Tuesday, October 14, 2014

Sanford Rubinstein is Hung Like a Cashew

Oh, the fun of having tabloids like the Daily Fail and...the one and only New York Post:

Does it get any less classy? This is reporting? This is on a NEWSPAPER website?

It's all about news as entertainment, that's all.

Sure, in THIS case, it's hilarious. Who is Sanford Rubinstein? An obnoxious ambulance-chaser. The kind who could make even Jews anti-semitic. Any time some black kid stubs his toe, you could count on Sanford Rubinstein to rush to the scene and face the cameras and declare a racist incident and demand "justice."

If there could be anything worse than loudmouth Al Sharpton racing to bellow the race card...it's this weasel. No wonder they ended up allies. Sharpton and Rubinstein usually arrive at the same time. Sharpton gets publicity, let's the blacks know that Rubinstein is the right choice, and boom. One hand finger-fucks the other. Who'd trust Whitey the Jew unless Rev. Al was by his side?

Rubinstein runs TV commercials boasting that his law firm has made MILLIONS for their clients. You get bumped by a car you make money. You get cancer and it'll be blamed on asbestos poisoning. Anything that happens to you...you can sue. And if you're a minority and the race card can be played...JACKPOT!

Is it any wonder this guy is hated by politicians and cops? He makes the city look racist constantly, and makes a fortune doing it. So when the New York Post found someone...anyone...to say something derogatory, they ran with it.

Now 70, this creep who wears his hair combed back and glued tight but lets it hang like a hipster on weekends, finally got tripped up on a rape charge. A minor one, though. Following one of those high-profile parties (the mayor and governor were also there), Rubinstein said goodbye to his pal Sharpton and squired two presumably big black and busty women friends of Sharpton to his home. One of them left. The other...well, he says it was consensual. She says she was drunk and he used a dildo on her or something, because she began bleeding.

It's just SO nice to see that objective reporting is no longer necessary. You can write for a "real newspaper" just as recklessly as I do on this blog!
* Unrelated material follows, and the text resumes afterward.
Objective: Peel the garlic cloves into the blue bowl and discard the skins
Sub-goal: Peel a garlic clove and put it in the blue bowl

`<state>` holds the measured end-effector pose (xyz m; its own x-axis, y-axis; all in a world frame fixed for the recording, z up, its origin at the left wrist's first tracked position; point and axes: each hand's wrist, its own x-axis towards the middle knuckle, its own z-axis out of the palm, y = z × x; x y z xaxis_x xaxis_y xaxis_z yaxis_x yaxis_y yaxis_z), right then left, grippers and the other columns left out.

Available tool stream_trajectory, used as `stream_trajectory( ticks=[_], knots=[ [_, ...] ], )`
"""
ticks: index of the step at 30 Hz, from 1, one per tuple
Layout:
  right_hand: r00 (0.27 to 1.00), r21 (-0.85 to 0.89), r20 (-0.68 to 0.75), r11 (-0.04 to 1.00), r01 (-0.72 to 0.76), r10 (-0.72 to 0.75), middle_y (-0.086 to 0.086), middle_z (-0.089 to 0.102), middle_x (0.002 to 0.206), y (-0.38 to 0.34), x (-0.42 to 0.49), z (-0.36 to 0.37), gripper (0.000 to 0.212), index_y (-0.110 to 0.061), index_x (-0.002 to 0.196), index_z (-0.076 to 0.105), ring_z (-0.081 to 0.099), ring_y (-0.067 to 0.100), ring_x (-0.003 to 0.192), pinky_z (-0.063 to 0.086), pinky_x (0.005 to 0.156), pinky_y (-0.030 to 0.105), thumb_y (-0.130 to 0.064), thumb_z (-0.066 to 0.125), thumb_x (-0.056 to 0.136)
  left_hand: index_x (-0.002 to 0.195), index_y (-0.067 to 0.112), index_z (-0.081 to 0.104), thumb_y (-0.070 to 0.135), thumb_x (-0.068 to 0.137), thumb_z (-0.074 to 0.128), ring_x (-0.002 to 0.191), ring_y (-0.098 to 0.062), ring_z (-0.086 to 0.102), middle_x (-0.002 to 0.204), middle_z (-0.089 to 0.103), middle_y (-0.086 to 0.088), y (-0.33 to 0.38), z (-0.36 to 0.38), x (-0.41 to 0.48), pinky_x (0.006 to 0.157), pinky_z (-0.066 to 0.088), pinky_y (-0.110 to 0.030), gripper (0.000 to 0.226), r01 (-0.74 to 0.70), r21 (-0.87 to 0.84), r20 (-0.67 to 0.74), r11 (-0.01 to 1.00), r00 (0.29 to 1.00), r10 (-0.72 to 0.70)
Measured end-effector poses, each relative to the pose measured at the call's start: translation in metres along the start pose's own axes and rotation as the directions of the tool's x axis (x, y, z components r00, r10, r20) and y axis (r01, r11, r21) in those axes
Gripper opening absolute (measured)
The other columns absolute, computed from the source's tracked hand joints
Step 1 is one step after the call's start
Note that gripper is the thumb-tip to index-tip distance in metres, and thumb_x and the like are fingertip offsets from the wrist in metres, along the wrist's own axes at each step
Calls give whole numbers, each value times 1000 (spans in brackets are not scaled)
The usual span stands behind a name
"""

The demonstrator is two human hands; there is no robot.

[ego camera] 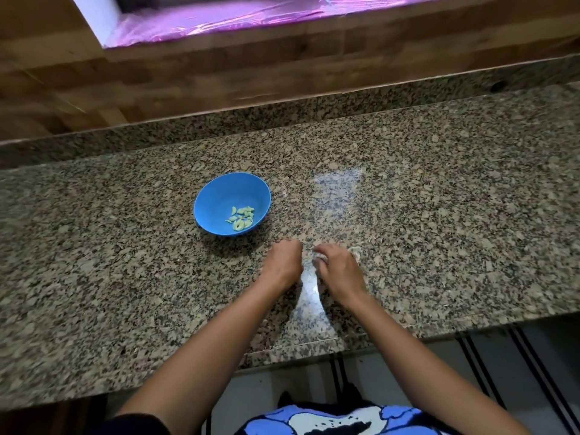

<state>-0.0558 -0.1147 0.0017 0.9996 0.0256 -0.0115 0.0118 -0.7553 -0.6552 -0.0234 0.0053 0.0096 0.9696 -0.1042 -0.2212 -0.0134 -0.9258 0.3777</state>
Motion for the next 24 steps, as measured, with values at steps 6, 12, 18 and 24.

Rubinstein for once in his life, has to SHUT THE FUCK UP FOR A WHILE. He had to resign from a big "the cops beat up the nice sweet lovable black guy" case that would've made him millions. Aww. Just how much dirt he and HIS lawyer will shove at the woman accusing him...what bribe will be made...what other underhanded shit will go down...who knows. But I doubt Sanford will be going to jail any time soon.

The Post is, of course, the cheery paper that ran the famous headline "Headless Body Found in Topless Bar," and routinely refers to Mick Jagger as "the wrinkly rocker." If you're on the wrong side of the Post, you'll find any story about you "flavored" with their particularly colorful brand of sewage. And no, Sanford, even if it IS sewage, you can't sue. But chances are, the guy IS hung like a cashew.